La Festa della Mamma è una ricorrenza tra le più sentite in Italia e nel mondo, dedicata a celebrare la figura materna e il ruolo fondamentale che le madri hanno nella famiglia e nella società. Dietro questa giornata, però, non c’è una tradizione antica, ma una storia moderna che nasce tra impegno sociale, riconoscimento civile e trasformazioni culturali.
La nascita della Festa della Mamma, nella sua forma moderna, risale agli Stati Uniti tra la fine dell’Ottocento e l’inizio del Novecento.
La figura centrale è quella di Anna Jarvis, un’attivista americana che, nel 1908, organizzò una celebrazione in memoria della propria madre, impegnata nell’assistenza sociale e nell’aiuto ai soldati durante la Guerra di Secessione americana. L’obiettivo era quello di riconoscere pubblicamente il valore delle madri e il loro contributo alla società.
Dopo anni di campagne e iniziative, nel 1914 il presidente Woodrow Wilson ufficializzò il Mother’s Day, fissandolo alla seconda domenica di maggio. Da quel momento la festa iniziò a diffondersi in molti Paesi del mondo.
Paradossalmente, la stessa Anna Jarvis si oppose negli anni successivi alla commercializzazione della ricorrenza, criticando il fatto che un’iniziativa nata per celebrare l’affetto materno si fosse trasformata in un evento fortemente consumistico.
Dagli Stati Uniti la festa si è diffusa progressivamente in Europa e nel resto del mondo, assumendo forme diverse a seconda delle culture locali.

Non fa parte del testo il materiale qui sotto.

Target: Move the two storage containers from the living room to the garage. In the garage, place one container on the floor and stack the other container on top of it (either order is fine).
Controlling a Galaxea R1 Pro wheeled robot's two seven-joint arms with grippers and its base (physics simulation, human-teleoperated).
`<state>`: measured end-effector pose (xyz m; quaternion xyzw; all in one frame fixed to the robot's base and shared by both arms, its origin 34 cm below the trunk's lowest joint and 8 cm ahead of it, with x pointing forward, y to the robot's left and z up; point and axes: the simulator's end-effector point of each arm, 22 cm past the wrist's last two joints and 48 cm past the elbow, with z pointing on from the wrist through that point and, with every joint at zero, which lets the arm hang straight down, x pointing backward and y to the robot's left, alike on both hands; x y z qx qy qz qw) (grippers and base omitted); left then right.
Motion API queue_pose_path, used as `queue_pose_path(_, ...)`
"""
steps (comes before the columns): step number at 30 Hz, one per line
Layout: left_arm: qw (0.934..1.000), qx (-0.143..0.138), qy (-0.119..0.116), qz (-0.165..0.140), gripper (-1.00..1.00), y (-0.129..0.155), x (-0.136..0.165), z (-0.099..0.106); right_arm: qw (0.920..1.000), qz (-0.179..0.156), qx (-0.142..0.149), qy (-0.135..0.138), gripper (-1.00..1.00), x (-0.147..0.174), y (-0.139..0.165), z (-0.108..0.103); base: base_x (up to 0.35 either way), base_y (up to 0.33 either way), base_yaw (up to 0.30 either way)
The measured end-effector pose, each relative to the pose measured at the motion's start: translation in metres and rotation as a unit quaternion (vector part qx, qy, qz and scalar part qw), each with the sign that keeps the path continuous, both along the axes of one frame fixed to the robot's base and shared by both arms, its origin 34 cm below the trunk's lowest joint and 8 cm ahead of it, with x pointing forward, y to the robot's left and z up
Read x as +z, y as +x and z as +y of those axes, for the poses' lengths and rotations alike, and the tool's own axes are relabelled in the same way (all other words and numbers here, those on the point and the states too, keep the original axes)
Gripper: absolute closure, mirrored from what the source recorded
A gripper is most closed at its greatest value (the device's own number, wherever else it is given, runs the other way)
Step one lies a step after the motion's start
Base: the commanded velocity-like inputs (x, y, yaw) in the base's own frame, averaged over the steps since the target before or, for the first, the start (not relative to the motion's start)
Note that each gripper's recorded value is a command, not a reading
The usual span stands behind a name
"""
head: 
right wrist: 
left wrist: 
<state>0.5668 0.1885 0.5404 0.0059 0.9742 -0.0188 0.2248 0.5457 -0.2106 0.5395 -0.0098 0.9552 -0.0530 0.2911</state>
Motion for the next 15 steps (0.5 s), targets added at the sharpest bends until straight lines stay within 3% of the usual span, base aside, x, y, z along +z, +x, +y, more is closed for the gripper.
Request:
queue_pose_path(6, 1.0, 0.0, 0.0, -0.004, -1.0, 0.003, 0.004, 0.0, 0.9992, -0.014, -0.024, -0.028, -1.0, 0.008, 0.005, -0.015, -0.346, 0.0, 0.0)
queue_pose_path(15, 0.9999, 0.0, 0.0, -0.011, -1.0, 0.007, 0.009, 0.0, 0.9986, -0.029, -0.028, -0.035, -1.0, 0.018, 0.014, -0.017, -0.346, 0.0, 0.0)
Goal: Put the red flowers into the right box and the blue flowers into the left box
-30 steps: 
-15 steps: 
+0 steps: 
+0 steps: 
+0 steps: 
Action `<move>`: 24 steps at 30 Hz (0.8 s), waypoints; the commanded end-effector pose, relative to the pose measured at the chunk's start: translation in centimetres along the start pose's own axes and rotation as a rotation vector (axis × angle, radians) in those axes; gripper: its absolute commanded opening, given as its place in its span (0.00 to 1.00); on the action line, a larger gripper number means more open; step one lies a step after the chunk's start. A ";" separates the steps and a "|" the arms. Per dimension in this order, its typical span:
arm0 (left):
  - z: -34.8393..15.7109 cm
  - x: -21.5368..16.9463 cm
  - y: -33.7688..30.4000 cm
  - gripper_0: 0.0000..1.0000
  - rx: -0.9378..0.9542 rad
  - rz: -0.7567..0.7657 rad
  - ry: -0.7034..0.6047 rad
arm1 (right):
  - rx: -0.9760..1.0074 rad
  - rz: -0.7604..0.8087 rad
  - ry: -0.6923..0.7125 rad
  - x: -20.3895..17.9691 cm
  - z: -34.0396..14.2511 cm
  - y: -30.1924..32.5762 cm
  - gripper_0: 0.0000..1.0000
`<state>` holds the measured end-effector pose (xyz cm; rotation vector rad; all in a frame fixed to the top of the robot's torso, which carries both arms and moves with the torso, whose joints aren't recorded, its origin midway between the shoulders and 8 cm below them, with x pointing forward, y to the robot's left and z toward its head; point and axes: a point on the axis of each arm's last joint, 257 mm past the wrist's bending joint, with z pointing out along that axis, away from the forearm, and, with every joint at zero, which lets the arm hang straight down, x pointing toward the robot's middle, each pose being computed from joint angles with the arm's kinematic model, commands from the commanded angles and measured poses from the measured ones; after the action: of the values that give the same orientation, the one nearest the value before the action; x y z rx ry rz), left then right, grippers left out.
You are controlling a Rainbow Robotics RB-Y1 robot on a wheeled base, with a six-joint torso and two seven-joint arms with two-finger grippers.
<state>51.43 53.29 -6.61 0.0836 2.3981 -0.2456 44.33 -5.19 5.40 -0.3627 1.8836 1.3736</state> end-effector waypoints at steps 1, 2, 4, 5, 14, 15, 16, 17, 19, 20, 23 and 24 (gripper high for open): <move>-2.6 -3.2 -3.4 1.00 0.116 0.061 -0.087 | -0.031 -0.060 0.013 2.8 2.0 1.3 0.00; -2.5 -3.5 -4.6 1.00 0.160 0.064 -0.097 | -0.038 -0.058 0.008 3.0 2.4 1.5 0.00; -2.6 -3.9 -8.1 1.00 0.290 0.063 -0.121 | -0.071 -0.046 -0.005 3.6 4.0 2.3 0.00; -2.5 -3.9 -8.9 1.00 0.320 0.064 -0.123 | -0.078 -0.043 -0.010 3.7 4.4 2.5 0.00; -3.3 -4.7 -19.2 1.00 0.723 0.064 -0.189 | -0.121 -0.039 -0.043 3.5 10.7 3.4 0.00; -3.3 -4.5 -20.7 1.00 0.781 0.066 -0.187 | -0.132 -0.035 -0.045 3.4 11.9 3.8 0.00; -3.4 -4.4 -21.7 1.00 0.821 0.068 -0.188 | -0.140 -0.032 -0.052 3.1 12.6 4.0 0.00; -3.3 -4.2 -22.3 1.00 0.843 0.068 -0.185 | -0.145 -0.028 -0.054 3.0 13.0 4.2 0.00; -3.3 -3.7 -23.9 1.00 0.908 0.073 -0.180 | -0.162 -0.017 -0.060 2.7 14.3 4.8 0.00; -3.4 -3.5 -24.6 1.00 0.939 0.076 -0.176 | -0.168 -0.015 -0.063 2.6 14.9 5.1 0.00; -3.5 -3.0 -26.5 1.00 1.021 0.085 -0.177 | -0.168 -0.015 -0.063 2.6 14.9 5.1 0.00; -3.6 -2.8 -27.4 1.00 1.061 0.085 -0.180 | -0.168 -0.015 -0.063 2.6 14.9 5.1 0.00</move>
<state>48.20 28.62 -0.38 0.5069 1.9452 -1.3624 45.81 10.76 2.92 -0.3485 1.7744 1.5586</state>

In Italia la Festa della Mamma si afferma in modo stabile nel secondo dopoguerra. Inizialmente veniva celebrata l’8 maggio, ma successivamente è stata spostata alla seconda domenica di maggio, in linea con la tradizione internazionale.
Quest’anno la festa della Mamma si celebra domenica 10 Maggio 2026.
Con il tempo, la ricorrenza ha assunto un significato sempre più familiare e affettivo, diventando un’occasione per esprimere gratitudine attraverso gesti simbolici, regali e momenti di condivisione.
In provincia di Caserta la Festa della Mamma è molto partecipata e viene celebrata attraverso iniziative che coinvolgono scuole, parrocchie, associazioni e famiglie.
Nelle scuole del territorio la ricorrenza è spesso accompagnata da attività educative e creative:
poesie dedicate alle madri
disegni e lavoretti manuali
recite e piccoli spettacoli
Queste attività hanno l’obiettivo di far esprimere ai bambini affetto e riconoscenza verso le proprie madri in modo semplice e diretto.
In molte comunità della provincia la festa ha anche un forte valore religioso.
Le parrocchie organizzano:
messe dedicate alle mamme e alle famiglie
momenti di preghiera comunitaria
benedizioni speciali
In alcune occasioni, anche luoghi simbolici del territorio come la Reggia di Caserta hanno ospitato celebrazioni religiose e musicali legate a questa ricorrenza, coinvolgendo cori e studenti.
Nei centri della provincia, soprattutto nei comuni più grandi, vengono spesso organizzati eventi aperti alla cittadinanza:
laboratori creativi per bambini
spettacoli e animazione in piazza o nei centri commerciali
iniziative solidali promosse da associazioni locali e realtà del volontariato
Questi momenti trasformano la festa in un’occasione di socialità e partecipazione collettiva.
Accanto agli eventi pubblici, resta centrale la celebrazione in famiglia.
In provincia di Caserta, come nel resto d’Italia, la Festa della Mamma è vissuta soprattutto attraverso gesti semplici:
fiori e piccoli regali
pranzi o colazioni condivise
biglietti e dediche affettuose
Il valore principale della giornata rimane il tempo trascorso insieme.
La Festa della mamma rappresenta oggi un momento universale di riconoscimento e affetto verso la figura materna.
Dalle sue origini negli Stati Uniti fino alle celebrazioni in Italia e in provincia di Caserta, questa ricorrenza ha mantenuto un significato profondo, pur adattandosi ai cambiamenti della società.
In un mondo sempre più veloce e complesso, la Festa della Mamma continua a ricordare un valore semplice ma fondamentale: l’importanza dei legami familiari e dell’amore materno come punto di riferimento nella vita di ciascuno.